TASK PROMPT: Give back each line of the data exactly.

DATA EXCERPT:
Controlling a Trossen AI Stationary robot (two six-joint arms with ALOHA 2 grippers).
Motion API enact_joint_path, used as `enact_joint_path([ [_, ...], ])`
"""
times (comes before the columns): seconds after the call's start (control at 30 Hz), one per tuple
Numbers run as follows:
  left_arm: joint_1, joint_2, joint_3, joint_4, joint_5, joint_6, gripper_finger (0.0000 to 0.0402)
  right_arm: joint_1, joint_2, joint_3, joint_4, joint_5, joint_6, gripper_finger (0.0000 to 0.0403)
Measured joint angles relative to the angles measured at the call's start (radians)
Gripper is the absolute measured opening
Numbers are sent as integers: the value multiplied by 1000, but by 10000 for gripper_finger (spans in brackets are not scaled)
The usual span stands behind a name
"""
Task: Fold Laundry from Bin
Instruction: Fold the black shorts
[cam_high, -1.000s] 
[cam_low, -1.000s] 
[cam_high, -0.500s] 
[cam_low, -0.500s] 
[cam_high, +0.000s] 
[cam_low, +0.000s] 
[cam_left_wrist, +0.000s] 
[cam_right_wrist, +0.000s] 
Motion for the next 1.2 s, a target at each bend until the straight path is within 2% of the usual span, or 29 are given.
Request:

ANSWER TO THIS PROBLEM:
Controlling a Trossen AI Stationary robot (two six-joint arms with ALOHA 2 grippers).
Motion API enact_joint_path, used as `enact_joint_path([ [_, ...], ])`
"""
times (comes before the columns): seconds after the call's start (control at 30 Hz), one per tuple
Numbers run as follows:
  left_arm: joint_1, joint_2, joint_3, joint_4, joint_5, joint_6, gripper_finger (0.0000 to 0.0402)
  right_arm: joint_1, joint_2, joint_3, joint_4, joint_5, joint_6, gripper_finger (0.0000 to 0.0403)
Measured joint angles relative to the angles measured at the call's start (radians)
Gripper is the absolute measured opening
Numbers are sent as integers: the value multiplied by 1000, but by 10000 for gripper_finger (spans in brackets are not scaled)
The usual span stands behind a name
"""
Task: Fold Laundry from Bin
Instruction: Fold the black shorts
[cam_high, -1.000s] 
[cam_low, -1.000s] 
[cam_high, -0.500s] 
[cam_low, -0.500s] 
[cam_high, +0.000s] 
[cam_low, +0.000s] 
[cam_left_wrist, +0.000s] 
[cam_right_wrist, +0.000s] 
Motion for the next 1.2 s, a target at each bend until the straight path is within 2% of the usual span, or 29 are given.
Request:

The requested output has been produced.